Aim of the exercise >>
Copy the data exactly; pictures stay out of the copy.

Records to use >>
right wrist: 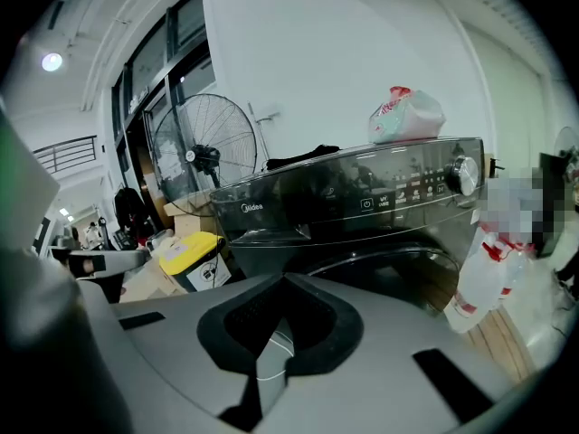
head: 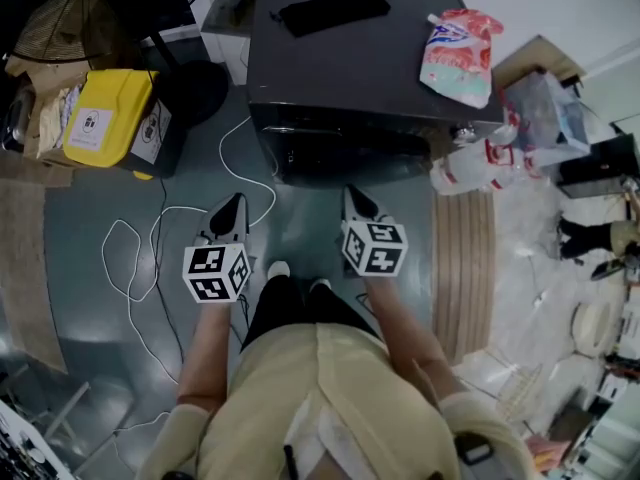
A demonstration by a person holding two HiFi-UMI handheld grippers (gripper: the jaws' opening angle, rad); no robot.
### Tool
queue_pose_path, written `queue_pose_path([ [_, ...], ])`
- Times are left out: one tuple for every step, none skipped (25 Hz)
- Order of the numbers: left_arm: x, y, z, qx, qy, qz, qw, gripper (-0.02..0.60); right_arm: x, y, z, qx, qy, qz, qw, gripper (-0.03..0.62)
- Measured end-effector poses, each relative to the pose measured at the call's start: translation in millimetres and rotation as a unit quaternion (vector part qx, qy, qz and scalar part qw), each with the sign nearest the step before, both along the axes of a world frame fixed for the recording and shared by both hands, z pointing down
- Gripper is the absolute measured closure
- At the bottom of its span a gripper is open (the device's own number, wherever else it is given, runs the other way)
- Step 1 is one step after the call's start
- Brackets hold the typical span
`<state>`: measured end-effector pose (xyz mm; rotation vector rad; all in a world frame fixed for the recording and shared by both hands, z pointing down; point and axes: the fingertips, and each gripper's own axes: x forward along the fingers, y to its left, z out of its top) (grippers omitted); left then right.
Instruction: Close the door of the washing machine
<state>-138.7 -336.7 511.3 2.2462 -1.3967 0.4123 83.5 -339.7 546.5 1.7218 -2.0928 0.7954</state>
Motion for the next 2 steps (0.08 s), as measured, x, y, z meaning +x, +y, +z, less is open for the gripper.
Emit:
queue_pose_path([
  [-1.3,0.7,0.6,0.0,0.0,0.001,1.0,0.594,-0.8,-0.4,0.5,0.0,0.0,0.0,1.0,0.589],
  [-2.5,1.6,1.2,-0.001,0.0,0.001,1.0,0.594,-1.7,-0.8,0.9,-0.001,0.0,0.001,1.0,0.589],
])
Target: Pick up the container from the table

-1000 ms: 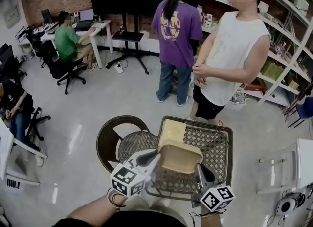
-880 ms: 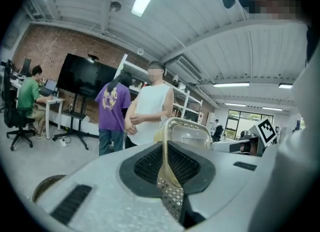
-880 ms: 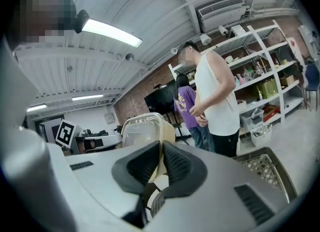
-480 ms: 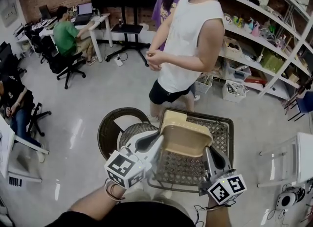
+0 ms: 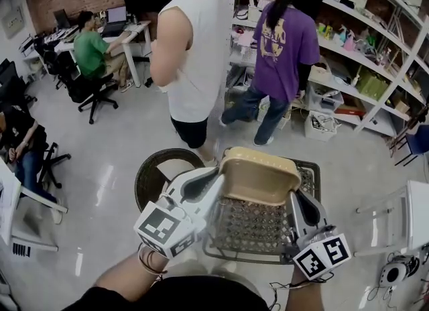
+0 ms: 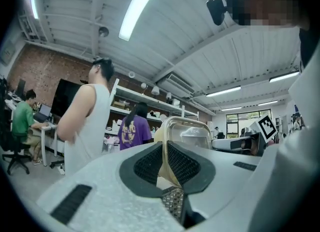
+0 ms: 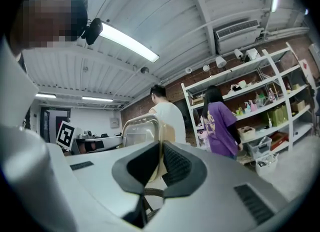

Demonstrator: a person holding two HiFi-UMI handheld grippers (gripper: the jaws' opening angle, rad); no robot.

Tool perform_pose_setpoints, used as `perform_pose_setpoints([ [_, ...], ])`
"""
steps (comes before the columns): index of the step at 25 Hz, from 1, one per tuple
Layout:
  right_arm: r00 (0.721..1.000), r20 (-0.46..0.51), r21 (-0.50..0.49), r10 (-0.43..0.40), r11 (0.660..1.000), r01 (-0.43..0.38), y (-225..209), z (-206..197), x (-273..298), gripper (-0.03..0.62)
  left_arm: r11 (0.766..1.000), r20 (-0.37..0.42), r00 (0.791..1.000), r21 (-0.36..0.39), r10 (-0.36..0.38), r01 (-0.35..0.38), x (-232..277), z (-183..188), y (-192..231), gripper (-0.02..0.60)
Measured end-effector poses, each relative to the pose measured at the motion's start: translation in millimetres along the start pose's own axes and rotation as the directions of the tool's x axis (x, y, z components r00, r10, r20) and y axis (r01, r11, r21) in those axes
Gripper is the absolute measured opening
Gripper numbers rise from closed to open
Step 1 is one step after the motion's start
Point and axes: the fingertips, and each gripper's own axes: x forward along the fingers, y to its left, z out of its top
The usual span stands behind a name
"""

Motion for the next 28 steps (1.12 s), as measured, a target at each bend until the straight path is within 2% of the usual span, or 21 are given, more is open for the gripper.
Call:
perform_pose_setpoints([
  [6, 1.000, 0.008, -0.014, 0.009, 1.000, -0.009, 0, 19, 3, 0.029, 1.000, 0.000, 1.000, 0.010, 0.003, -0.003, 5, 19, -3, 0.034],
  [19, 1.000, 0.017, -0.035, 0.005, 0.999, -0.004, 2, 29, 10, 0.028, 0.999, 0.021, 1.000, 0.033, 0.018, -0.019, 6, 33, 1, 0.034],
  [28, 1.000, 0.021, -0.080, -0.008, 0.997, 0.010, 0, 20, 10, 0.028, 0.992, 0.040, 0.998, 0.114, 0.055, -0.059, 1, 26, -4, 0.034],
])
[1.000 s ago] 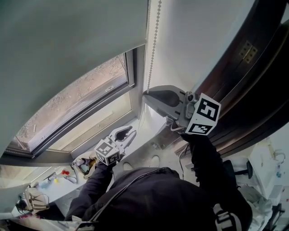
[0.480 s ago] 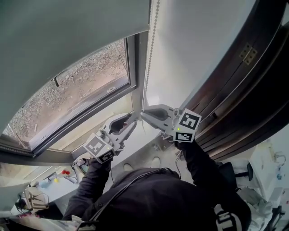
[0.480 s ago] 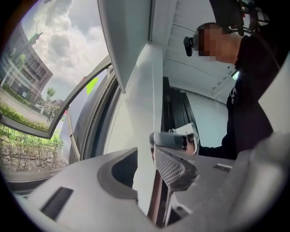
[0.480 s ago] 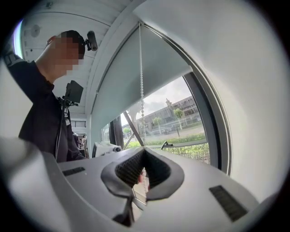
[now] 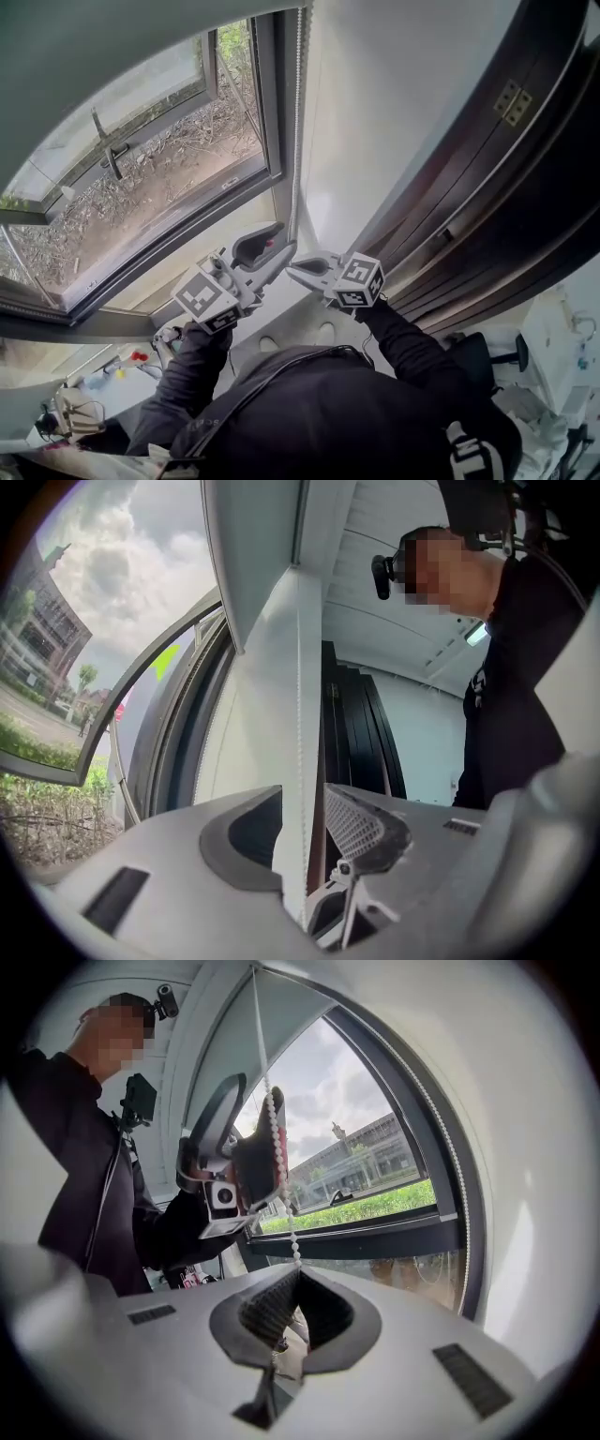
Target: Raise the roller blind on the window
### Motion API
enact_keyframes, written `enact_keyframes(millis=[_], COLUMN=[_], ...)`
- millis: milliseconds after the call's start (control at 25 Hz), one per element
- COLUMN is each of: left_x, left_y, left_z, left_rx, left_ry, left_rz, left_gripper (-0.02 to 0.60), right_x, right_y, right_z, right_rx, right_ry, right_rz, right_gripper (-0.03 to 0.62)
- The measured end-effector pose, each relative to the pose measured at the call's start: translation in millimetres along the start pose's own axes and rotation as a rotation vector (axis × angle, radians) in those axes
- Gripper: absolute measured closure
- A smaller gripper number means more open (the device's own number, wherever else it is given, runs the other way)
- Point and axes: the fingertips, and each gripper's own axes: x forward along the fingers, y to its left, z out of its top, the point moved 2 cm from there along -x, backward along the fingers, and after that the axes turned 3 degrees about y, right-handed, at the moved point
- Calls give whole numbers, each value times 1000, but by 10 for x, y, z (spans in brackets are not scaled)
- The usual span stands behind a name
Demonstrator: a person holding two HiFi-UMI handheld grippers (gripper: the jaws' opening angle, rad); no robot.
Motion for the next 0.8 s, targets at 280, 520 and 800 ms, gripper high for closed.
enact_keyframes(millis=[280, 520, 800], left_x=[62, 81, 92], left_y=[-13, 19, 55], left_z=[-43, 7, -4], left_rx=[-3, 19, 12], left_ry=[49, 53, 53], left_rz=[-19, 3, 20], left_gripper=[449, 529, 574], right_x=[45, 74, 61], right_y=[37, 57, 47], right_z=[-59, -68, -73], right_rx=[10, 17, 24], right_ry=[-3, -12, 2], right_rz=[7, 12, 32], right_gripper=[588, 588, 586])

Written response >>
right wrist: 
head: 
A demonstration by a person holding two HiFi-UMI handheld grippers (gripper: the jaws' opening angle, rad); no robot.
### Tool
queue_pose_path, written `queue_pose_path([ [_, ...], ])`
- Times are left out: one tuple for every step, none skipped (25 Hz)
- Order of the numbers: left_arm: x, y, z, qx, qy, qz, qw, gripper (-0.02..0.60); right_arm: x, y, z, qx, qy, qz, qw, gripper (-0.03..0.62)
- Measured end-effector poses, each relative to the pose measured at the call's start: translation in millimetres and rotation as a unit quaternion (vector part qx, qy, qz and scalar part qw), each with the sign nearest the step before, both along the axes of a world frame fixed for the recording and shared by both hands, z pointing down
- Gripper is the absolute measured closure
- At the bottom of its span a gripper is open (the device's own number, wherever else it is given, runs the other way)
- Step 1 is one step after the call's start
- Brackets hold the typical span
`<state>`: measured end-effector pose (xyz mm; rotation vector rad; all in a world frame fixed for the recording and shared by both hands, z pointing down; point and axes: the fingertips, and each gripper's own axes: x forward along the fingers, y to its left, z out of its top) (grippers omitted); left then right.
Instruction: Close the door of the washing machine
<state>-138.7 -336.7 511.3 2.2462 -1.3967 0.4123 83.5 -339.7 546.5 1.7218 -2.0928 0.7954</state>
Motion for the next 2 steps (0.08 s), as measured, x, y, z meaning +x, +y, +z, less is open for the gripper.
Emit:
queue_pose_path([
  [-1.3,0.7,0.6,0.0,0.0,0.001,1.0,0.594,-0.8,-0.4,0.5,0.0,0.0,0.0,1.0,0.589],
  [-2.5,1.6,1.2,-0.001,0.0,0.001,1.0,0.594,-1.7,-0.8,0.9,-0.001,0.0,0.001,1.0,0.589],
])
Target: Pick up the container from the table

-1000 ms: 
-880 ms: 
-880 ms: 
-480 ms: 
+0 ms: 
+0 ms: 
+0 ms: 

Demonstrator: a person holding two HiFi-UMI handheld grippers (gripper: the jaws' opening angle, rad); no robot.

Tool perform_pose_setpoints, used as `perform_pose_setpoints([ [_, ...], ])`
"""
steps (comes before the columns): index of the step at 25 Hz, from 1, one per tuple
Layout:
  right_arm: r00 (0.721..1.000), r20 (-0.46..0.51), r21 (-0.50..0.49), r10 (-0.43..0.40), r11 (0.660..1.000), r01 (-0.43..0.38), y (-225..209), z (-206..197), x (-273..298), gripper (-0.03..0.62)
  left_arm: r11 (0.766..1.000), r20 (-0.37..0.42), r00 (0.791..1.000), r21 (-0.36..0.39), r10 (-0.36..0.38), r01 (-0.35..0.38), x (-232..277), z (-183..188), y (-192..231), gripper (-0.02..0.60)
Measured end-effector poses, each relative to the pose measured at the motion's start: translation in millimetres along the start pose's own axes and rotation as the directions of the tool's x axis (x, y, z components r00, r10, r20) and y axis (r01, r11, r21) in those axes
Gripper is the absolute measured opening
Gripper numbers rise from closed to open
Step 1 is one step after the motion's start
Point and axes: the fingertips, and each gripper's own axes: x forward along the fingers, y to its left, z out of its top
The usual span stands behind a name
"""

Motion for the next 28 steps (1.12 s), as measured, a target at each bend until the straight path is within 2% of the usual span, or 21 are given, more is open for the gripper.
Call:
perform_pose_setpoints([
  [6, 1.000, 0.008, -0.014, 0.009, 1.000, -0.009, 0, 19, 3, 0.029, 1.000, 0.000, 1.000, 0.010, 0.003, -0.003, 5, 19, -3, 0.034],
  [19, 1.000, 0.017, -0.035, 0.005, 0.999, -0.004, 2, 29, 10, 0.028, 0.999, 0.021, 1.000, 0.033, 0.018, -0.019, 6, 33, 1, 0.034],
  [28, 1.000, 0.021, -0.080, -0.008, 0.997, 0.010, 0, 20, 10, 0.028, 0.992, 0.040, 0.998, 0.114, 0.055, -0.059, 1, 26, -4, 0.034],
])
[1.000 s ago] 
[0.480 s ago] 
[0.480 s ago] 
[0.480 s ago] 
[now] 
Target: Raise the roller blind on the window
### Motion API
enact_keyframes, written `enact_keyframes(millis=[_], COLUMN=[_], ...)`
- millis: milliseconds after the call's start (control at 25 Hz), one per element
- COLUMN is each of: left_x, left_y, left_z, left_rx, left_ry, left_rz, left_gripper (-0.02 to 0.60), right_x, right_y, right_z, right_rx, right_ry, right_rz, right_gripper (-0.03 to 0.62)
- The measured end-effector pose, each relative to the pose measured at the call's start: translation in millimetres along the start pose's own axes and rotation as a rotation vector (axis × angle, radians) in those axes
- Gripper: absolute measured closure
- A smaller gripper number means more open (the device's own number, wherever else it is given, runs the other way)
- Point and axes: the fingertips, and each gripper's own axes: x forward along the fingers, y to its left, z out of its top, the point moved 2 cm from there along -x, backward along the fingers, and after that the axes turned 3 degrees about y, right-handed, at the moved point
- Calls give whole numbers, each value times 1000, but by 10 for x, y, z (spans in brackets are not scaled)
- The usual span stands behind a name
Demonstrator: a person holding two HiFi-UMI handheld grippers (gripper: the jaws' opening angle, rad); no robot.
Motion for the next 0.8 s, targets at 280, 520 and 800 ms, gripper high for closed.
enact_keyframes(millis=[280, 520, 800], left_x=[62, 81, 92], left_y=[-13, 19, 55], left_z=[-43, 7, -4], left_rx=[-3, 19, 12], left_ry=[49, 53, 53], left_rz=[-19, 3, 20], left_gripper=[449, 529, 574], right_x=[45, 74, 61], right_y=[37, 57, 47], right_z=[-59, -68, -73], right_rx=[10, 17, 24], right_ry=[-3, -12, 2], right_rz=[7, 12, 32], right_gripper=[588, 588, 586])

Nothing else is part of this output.